[PUISI] Ibu Memanggul Pagi

di ujung jalan yang retak seperti harapan,
langkah-langkah tua berjalan tanpa suara,
menghindari batu-batu janji pemimpin
yang tertanam tanpa akar.
daun-daun berguguran
menandai pergantian musim,
tapi bukan musim panen,
melainkan musim utang.
seorang ibu memanggul pagi
di atas kepalanya: keresek hitam,
di dalamnya: minyak, debu, dan kesabaran.
di hatinya: anak-anak yang belum sarapan.
tangannya tak sempat merias wajah,
karena hidup terlalu buru-buru untuk cantik.
ia berdiri di pasar seperti patung
yang menjual daging, tapi tak punya daging sendiri.

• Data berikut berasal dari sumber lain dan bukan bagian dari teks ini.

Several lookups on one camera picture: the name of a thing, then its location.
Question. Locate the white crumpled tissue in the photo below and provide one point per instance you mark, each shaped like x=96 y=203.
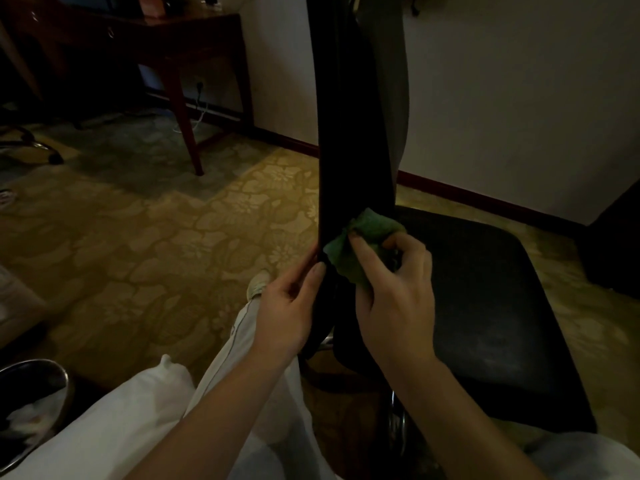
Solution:
x=35 y=409

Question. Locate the dark red wooden table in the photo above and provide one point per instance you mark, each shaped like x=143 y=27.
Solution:
x=190 y=32

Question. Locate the black leather chair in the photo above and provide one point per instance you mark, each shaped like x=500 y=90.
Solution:
x=490 y=304

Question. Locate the person's left forearm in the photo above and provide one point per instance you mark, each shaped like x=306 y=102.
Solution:
x=215 y=424

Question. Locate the black swivel chair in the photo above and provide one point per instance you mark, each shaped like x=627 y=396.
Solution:
x=37 y=144

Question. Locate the dark red baseboard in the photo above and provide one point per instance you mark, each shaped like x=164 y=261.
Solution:
x=475 y=199

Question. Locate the metal trash bin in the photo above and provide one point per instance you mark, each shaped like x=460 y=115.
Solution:
x=25 y=377

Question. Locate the pink tissue box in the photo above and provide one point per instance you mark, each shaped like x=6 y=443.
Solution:
x=150 y=7

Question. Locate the small black white device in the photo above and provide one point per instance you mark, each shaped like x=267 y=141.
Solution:
x=212 y=0

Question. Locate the beige upholstered furniture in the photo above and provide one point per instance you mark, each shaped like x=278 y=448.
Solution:
x=20 y=304

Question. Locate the brown curtain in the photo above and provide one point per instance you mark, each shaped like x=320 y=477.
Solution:
x=17 y=59

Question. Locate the person's right hand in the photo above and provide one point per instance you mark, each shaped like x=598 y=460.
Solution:
x=400 y=314

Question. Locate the person's left hand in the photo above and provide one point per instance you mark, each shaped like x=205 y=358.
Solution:
x=285 y=314

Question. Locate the green cleaning cloth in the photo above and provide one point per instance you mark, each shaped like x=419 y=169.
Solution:
x=370 y=224

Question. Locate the white sneaker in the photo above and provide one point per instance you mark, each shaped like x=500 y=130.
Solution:
x=259 y=283

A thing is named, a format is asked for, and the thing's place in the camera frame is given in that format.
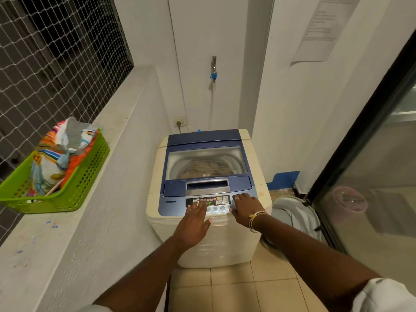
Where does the person's right hand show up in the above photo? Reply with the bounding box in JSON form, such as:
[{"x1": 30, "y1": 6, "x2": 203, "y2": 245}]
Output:
[{"x1": 230, "y1": 192, "x2": 268, "y2": 228}]

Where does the person's left hand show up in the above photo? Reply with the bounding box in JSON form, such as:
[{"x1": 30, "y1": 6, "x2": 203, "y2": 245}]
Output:
[{"x1": 172, "y1": 200, "x2": 212, "y2": 252}]

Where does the blue cream washing machine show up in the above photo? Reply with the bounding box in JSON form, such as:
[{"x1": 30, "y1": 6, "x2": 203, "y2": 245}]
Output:
[{"x1": 146, "y1": 129, "x2": 273, "y2": 269}]

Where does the colourful striped clothes pile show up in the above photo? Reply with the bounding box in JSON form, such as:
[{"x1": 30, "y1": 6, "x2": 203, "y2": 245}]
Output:
[{"x1": 26, "y1": 117, "x2": 99, "y2": 197}]

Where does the person's right forearm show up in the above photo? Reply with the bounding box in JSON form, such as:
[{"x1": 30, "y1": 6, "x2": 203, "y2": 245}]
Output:
[{"x1": 257, "y1": 214, "x2": 381, "y2": 312}]

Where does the person's left forearm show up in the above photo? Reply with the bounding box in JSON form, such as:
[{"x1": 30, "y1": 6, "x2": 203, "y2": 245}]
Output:
[{"x1": 92, "y1": 237, "x2": 189, "y2": 312}]

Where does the white round laundry hamper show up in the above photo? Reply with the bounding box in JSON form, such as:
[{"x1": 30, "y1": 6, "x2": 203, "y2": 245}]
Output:
[{"x1": 271, "y1": 195, "x2": 325, "y2": 243}]

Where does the green plastic basket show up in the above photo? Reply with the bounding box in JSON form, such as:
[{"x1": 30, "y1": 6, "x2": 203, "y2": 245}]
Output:
[{"x1": 0, "y1": 128, "x2": 111, "y2": 214}]

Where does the person's white shirt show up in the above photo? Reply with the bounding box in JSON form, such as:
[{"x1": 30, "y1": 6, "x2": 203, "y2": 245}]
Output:
[{"x1": 78, "y1": 277, "x2": 416, "y2": 312}]

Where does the silver bangle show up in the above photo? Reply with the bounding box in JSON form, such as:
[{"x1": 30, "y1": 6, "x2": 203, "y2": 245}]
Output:
[{"x1": 248, "y1": 213, "x2": 267, "y2": 234}]

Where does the pink plastic basin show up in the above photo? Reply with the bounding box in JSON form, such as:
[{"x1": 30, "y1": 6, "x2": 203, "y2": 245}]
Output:
[{"x1": 333, "y1": 186, "x2": 368, "y2": 214}]

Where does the black framed glass door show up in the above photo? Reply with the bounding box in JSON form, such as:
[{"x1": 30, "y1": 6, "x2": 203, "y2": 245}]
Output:
[{"x1": 305, "y1": 29, "x2": 416, "y2": 296}]

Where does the grey floor mat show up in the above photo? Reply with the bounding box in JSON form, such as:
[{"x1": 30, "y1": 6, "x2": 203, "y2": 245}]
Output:
[{"x1": 369, "y1": 188, "x2": 416, "y2": 237}]

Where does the steel kitchen sink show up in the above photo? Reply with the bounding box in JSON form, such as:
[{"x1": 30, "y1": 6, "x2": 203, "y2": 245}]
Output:
[{"x1": 387, "y1": 82, "x2": 416, "y2": 124}]

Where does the white paper sheet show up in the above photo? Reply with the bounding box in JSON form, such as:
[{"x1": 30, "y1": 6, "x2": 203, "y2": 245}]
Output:
[{"x1": 290, "y1": 0, "x2": 363, "y2": 67}]

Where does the white window safety net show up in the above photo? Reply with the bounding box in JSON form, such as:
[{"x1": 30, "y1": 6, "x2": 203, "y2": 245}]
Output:
[{"x1": 0, "y1": 0, "x2": 134, "y2": 246}]

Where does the gold bracelet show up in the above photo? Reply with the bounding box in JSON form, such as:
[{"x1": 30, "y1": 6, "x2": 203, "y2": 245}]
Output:
[{"x1": 248, "y1": 211, "x2": 268, "y2": 230}]

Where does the white inlet hose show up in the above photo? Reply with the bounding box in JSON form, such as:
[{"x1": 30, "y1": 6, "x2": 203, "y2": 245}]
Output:
[{"x1": 207, "y1": 82, "x2": 217, "y2": 130}]

saat matahari menggantung di langit seperti hutang,
ia membuka lapak harap
di bawah bendera merah yang lusuh,
berharap satu sen pun cukup untuk beli esok.
di meja dagangannya:
rempah-rempah, terasi, dan kemiskinan.
di matanya: kantung-kantung berisi
doa yang belum dikabulkan.
harga naik setiap minggu,
tapi senyumnya tetap konstan—
senyum orang yang sudah berdamai
dengan rasa pahit pada lidah dan dompet.
orang-orang lewat,
menawar tomatnya, bukan nasibnya.
mereka tak tahu bahwa di rumah
anaknya tak lagi menangis—karena lapar pun bisa lelah.
langkahnya pulang
diiringi sore yang mengintip dari sela gedung
tempat orang-orang berdasi
menentukan berapa harga beras bulan depan.